Gitmo captive’s condition unknown after ‘suicide attempt’ – lawyer
The 48-year-old Tunisian prisoner, Adel Bin Ahmed Bin Ibrahim
Hkiml, has been held at the notorious detention facility for more
than 11 years, and kept in solitary confinement since March. His
lawyer Cori Crider spoke with the Huffington Post regarding Hkiml’s
suicide attempt after being informed via a letter dated March 19
that was just cleared for publication.
The inmate who wrote the letter informing Hkiml’s lawyer of his
suicide attempt, explaining that he was unaware of his current
whereabouts after he had been taken away by ambulance, and did not
know whether he had survived at all.
"I haven't seen [Hikmil] in a while. I haven't been able to talk to him," Crider told HuffPost. "But he had a really hard time back in Kandahar back in the days, and I think was never really the same."
Human rights organizations have reported hundreds of suicide attempts, at least seven of which were successful. Last September, a Yemeni detainee took his life after spending more than a decade at Guantanamo where he reportedly went on hunger strike a number of times. Adnan Latif had been cleared for transfer by both the Bush and Obama administrations, but was never released.
Crider told AP she had been notified by the Department of Justice last week that Samir Naji al Hasan Mukbel, who is also her client, was being force-fed. His fellow detainees said the man suffered a minor heart attack while being force-fed on March 19.
"Some people have gone through this a lot but he said he had never felt anything like it in his life," Crider said after talking to the detainee over the phone. Mukbel reportedly told his lawyer that he joined the hunger strike back in February, lost over 10 kilograms in weight, and had to be taken to hospital after he fainted.

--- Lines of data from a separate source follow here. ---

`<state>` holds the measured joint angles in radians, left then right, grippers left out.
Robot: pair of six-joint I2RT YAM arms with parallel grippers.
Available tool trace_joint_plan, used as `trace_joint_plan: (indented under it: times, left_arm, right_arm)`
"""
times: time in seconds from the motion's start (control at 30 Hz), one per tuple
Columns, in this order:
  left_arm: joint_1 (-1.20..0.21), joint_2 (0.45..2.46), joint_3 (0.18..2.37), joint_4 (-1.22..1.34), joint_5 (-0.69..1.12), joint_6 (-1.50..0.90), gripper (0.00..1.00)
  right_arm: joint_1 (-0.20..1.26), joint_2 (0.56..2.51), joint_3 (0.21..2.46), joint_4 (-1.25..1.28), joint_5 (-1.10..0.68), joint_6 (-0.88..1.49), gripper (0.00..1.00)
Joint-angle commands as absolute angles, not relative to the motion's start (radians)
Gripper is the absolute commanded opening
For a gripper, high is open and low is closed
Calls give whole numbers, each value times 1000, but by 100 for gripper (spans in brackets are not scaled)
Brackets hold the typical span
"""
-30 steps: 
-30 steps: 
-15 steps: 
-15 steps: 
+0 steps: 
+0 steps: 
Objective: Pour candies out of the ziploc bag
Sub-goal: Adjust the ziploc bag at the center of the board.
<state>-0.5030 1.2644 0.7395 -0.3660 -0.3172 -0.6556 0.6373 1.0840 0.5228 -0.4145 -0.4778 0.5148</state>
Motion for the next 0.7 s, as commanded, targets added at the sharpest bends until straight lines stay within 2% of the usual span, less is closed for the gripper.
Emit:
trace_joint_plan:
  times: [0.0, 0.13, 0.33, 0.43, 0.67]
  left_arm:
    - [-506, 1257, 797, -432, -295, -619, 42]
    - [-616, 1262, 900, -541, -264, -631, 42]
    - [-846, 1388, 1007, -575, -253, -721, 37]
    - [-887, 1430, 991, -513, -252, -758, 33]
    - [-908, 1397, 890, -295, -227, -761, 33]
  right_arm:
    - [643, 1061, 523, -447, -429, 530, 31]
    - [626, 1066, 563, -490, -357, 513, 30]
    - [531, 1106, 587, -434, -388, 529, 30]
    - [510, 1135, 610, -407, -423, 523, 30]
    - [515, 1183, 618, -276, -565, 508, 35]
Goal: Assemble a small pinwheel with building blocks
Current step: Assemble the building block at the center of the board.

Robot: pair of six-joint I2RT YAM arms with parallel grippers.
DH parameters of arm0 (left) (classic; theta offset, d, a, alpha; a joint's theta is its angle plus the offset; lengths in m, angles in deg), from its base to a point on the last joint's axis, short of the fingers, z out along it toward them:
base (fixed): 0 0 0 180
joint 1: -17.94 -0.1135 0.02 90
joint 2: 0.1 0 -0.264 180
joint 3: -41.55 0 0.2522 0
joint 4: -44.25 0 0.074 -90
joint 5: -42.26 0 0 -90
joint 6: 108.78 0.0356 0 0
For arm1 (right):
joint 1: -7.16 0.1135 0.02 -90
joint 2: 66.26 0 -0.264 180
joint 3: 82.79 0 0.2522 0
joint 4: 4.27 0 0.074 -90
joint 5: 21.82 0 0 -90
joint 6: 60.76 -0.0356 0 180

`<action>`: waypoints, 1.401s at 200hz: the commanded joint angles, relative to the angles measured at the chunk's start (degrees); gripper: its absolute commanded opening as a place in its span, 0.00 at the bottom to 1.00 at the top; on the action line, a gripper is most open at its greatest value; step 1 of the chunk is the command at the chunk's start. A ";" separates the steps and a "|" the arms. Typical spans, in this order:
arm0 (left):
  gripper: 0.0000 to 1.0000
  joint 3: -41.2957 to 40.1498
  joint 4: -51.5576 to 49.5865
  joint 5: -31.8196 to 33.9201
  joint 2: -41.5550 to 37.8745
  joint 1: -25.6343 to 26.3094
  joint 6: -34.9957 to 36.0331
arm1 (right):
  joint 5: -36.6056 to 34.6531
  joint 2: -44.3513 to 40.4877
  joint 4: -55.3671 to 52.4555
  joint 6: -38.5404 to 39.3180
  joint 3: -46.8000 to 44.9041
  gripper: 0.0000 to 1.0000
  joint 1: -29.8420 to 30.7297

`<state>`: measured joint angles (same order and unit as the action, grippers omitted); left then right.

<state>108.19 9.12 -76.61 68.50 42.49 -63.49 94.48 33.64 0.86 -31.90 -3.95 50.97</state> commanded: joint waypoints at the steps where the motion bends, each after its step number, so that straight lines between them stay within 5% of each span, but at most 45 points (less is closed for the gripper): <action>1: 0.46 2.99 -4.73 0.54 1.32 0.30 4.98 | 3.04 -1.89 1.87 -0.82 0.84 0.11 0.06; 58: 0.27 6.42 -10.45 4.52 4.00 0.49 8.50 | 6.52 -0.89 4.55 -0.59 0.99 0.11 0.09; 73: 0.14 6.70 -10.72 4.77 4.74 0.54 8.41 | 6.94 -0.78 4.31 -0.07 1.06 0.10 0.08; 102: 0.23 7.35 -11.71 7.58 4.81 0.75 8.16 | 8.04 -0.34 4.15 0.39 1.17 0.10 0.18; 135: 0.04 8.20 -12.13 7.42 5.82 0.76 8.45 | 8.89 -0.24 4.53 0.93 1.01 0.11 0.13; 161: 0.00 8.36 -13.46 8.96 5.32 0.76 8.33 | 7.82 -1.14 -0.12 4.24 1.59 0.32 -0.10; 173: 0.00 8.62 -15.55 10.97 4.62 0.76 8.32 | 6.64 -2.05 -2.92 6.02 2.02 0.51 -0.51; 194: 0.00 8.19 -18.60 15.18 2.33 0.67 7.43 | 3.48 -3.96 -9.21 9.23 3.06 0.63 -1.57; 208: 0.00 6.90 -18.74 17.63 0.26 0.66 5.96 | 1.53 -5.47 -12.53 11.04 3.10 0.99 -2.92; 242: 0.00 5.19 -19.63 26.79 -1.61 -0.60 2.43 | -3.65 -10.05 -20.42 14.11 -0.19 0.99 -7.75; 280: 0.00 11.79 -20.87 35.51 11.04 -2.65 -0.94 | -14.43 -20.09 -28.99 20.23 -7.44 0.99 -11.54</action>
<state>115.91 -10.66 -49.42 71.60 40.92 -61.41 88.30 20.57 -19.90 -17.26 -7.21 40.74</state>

US officials have only recently begun naming those Guantanamo prisoners who are being force-fed to stop them from starving to death.
According to lawyers, over 100 prisoners are taking part in the life-threatening hunger strike. The Center for Constitutional Rights claims that 130 detainees are involved in the mass protest over their treatment and conditions at the prison, while officials put the number at 42.
The collective hunger strike was initially triggered by the prison staff’s seizure of inmates' personal belongings, such as photographs and mail, as well as the allegedly sacrilegious handling of their Korans during searches of their cells, the inmates said.
This later grew into a mass protest against indefinite imprisonment for those who have long been cleared of all charges. Half of Guantanamo detainees have received papers from the US government clearing them to be transferred out of the prison, but are still being held at the camp, which Amnesty International has called an “American gulag.”
On April 5, UN human rights chief Navi Pillay described Washington’s failure to close Guantanamo and release indefinitely held detainees as a “clear breach of international law,” adding that the ongoing hunger strike is a “desperate” but “scarcely surprising” act.
The detention camp in eastern Cuba reportedly currently holds 166 men seized in counterterrorism operations, most of who have been held without charge for a decade. Although Barack Obama promised to shut down the facility at the beginning of his first term as president, the facility remains open.
Earlier this week, RT was placed in a queue for media visits to the prison.
"Currently, we are not scheduling media visits because we have military commissions from April 15-26. Your request has been noted and you are in the queue for a media visit as first available. Your organization is ninth on the list of requests," Guantanamo Media Relations Officer Malisa Hamper replied in a letter to RT.
Street protests are planned on Thursday across the US in support of the Guantanamo inmates, and to push for the notorious facility to be shut down.